:: PROMPT ::
Your copy of the data should match it exactly, leaving out only the pictures.

:: INFORMATION SHOWN ::
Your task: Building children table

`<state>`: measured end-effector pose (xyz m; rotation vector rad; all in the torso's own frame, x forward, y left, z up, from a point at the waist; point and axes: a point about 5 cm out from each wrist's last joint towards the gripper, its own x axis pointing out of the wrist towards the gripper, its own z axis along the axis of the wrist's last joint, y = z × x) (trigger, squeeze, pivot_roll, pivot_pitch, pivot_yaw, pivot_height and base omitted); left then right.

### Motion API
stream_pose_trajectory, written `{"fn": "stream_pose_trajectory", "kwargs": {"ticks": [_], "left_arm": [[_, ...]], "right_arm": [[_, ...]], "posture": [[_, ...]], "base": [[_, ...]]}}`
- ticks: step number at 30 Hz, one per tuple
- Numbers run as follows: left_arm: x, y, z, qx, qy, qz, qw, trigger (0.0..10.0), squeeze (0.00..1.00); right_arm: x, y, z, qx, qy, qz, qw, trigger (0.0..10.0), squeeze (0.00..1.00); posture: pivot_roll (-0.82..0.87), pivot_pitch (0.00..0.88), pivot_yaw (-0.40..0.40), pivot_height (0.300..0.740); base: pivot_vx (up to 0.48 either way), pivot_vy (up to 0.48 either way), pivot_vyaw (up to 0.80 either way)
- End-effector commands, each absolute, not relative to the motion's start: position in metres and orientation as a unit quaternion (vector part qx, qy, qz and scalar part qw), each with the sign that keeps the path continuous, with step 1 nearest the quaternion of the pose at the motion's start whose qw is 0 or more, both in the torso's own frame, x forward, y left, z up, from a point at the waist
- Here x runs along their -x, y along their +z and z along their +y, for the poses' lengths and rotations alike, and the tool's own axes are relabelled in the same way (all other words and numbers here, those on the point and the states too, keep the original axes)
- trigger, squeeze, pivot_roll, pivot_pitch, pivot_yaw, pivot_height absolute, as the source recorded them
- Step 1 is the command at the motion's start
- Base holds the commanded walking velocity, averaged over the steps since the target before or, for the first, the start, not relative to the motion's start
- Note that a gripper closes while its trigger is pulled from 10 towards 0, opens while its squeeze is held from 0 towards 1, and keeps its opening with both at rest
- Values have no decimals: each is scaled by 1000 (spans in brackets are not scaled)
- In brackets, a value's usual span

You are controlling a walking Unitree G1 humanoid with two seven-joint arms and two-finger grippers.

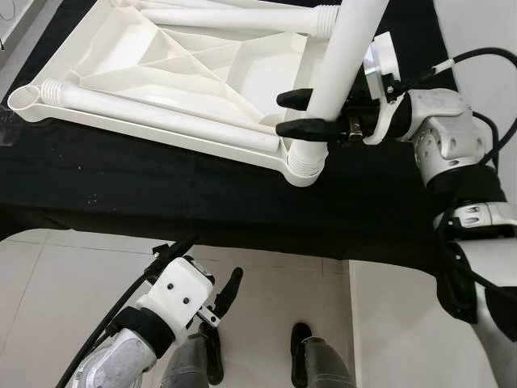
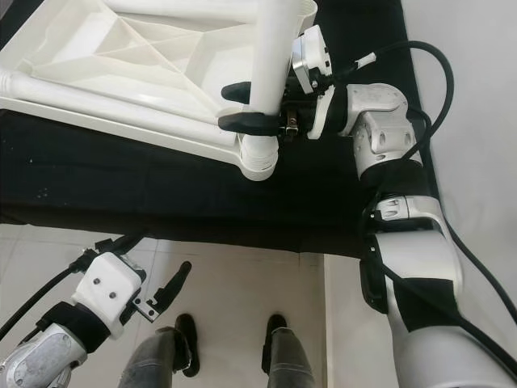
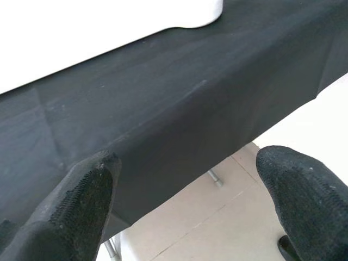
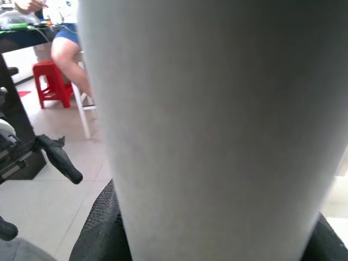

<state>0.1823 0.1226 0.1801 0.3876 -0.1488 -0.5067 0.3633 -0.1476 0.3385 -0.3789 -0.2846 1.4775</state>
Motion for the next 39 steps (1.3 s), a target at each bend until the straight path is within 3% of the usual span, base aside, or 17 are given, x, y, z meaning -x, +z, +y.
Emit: {"fn": "stream_pose_trajectory", "kwargs": {"ticks": [1,21,27,39], "left_arm": [[-178,179,120,-188,-255,-74,946,10000,0],[-177,181,120,-191,-251,-75,946,10000,0],[-176,181,121,-193,-250,-72,946,10000,0],[-177,180,121,-194,-249,-72,946,10000,0]], "right_arm": [[-365,317,-142,158,694,-77,698,10000,0],[-364,305,-117,152,731,-71,661,10000,0],[-360,284,-113,214,737,-48,639,10000,0],[-362,275,-113,211,732,-42,646,10000,0]], "posture": [[25,469,-12,740],[35,483,-15,740],[39,488,-10,740],[40,486,-12,740]], "base": [[0,0,0],[0,0,0],[0,0,0],[0,0,0]]}}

:: RESULT OF THE EXERCISE ::
Your task: Building children table

`<state>`: measured end-effector pose (xyz m; rotation vector rad; all in the torso's own frame, x forward, y left, z up, from a point at the waist; point and axes: a point about 5 cm out from each wrist's last joint towards the gripper, its own x axis pointing out of the wrist towards the gripper, its own z axis along the axis of the wrist's last joint, y = z × x) (trigger, squeeze, pivot_roll, pivot_pitch, pivot_yaw, pivot_height and base omitted); left then right.

### Motion API
stream_pose_trajectory, written `{"fn": "stream_pose_trajectory", "kwargs": {"ticks": [_], "left_arm": [[_, ...]], "right_arm": [[_, ...]], "posture": [[_, ...]], "base": [[_, ...]]}}`
- ticks: step number at 30 Hz, one per tuple
- Numbers run as follows: left_arm: x, y, z, qx, qy, qz, qw, trigger (0.0..10.0), squeeze (0.00..1.00); right_arm: x, y, z, qx, qy, qz, qw, trigger (0.0..10.0), squeeze (0.00..1.00); posture: pivot_roll (-0.82..0.87), pivot_pitch (0.00..0.88), pivot_yaw (-0.40..0.40), pivot_height (0.300..0.740); base: pivot_vx (up to 0.48 either way), pivot_vy (up to 0.48 either way), pivot_vyaw (up to 0.80 either way)
- End-effector commands, each absolute, not relative to the motion's start: position in metres and orientation as a unit quaternion (vector part qx, qy, qz and scalar part qw), each with the sign that keeps the path continuous, with step 1 nearest the quaternion of the pose at the motion's start whose qw is 0 or more, both in the torso's own frame, x forward, y left, z up, from a point at the waist
- Here x runs along their -x, y along their +z and z along their +y, for the poses' lengths and rotations alike, and the tool's own axes are relabelled in the same way (all other words and numbers here, those on the point and the states too, keep the original axes)
- trigger, squeeze, pivot_roll, pivot_pitch, pivot_yaw, pivot_height absolute, as the source recorded them
- Step 1 is the command at the motion's start
- Base holds the commanded walking velocity, averaged over the steps since the target before or, for the first, the start, not relative to the motion's start
- Note that a gripper closes while its trigger is pulled from 10 towards 0, opens while its squeeze is held from 0 towards 1, and keeps its opening with both at rest
- Values have no decimals: each is scaled by 1000 (spans in brackets are not scaled)
- In brackets, a value's usual span

You are controlling a walking Unitree G1 humanoid with two seven-joint arms and two-finger grippers.


<state>0.1823 0.1226 0.1801 0.3876 -0.1488 -0.5067 0.3633 -0.1476 0.3385 -0.3789 -0.2846 1.4775</state>
Motion for the next 39 steps (1.3 s), a target at each bend until the straight path is within 3% of the usual span, base aside, or 17 are given, x, y, z meaning -x, +z, +y.
Emit: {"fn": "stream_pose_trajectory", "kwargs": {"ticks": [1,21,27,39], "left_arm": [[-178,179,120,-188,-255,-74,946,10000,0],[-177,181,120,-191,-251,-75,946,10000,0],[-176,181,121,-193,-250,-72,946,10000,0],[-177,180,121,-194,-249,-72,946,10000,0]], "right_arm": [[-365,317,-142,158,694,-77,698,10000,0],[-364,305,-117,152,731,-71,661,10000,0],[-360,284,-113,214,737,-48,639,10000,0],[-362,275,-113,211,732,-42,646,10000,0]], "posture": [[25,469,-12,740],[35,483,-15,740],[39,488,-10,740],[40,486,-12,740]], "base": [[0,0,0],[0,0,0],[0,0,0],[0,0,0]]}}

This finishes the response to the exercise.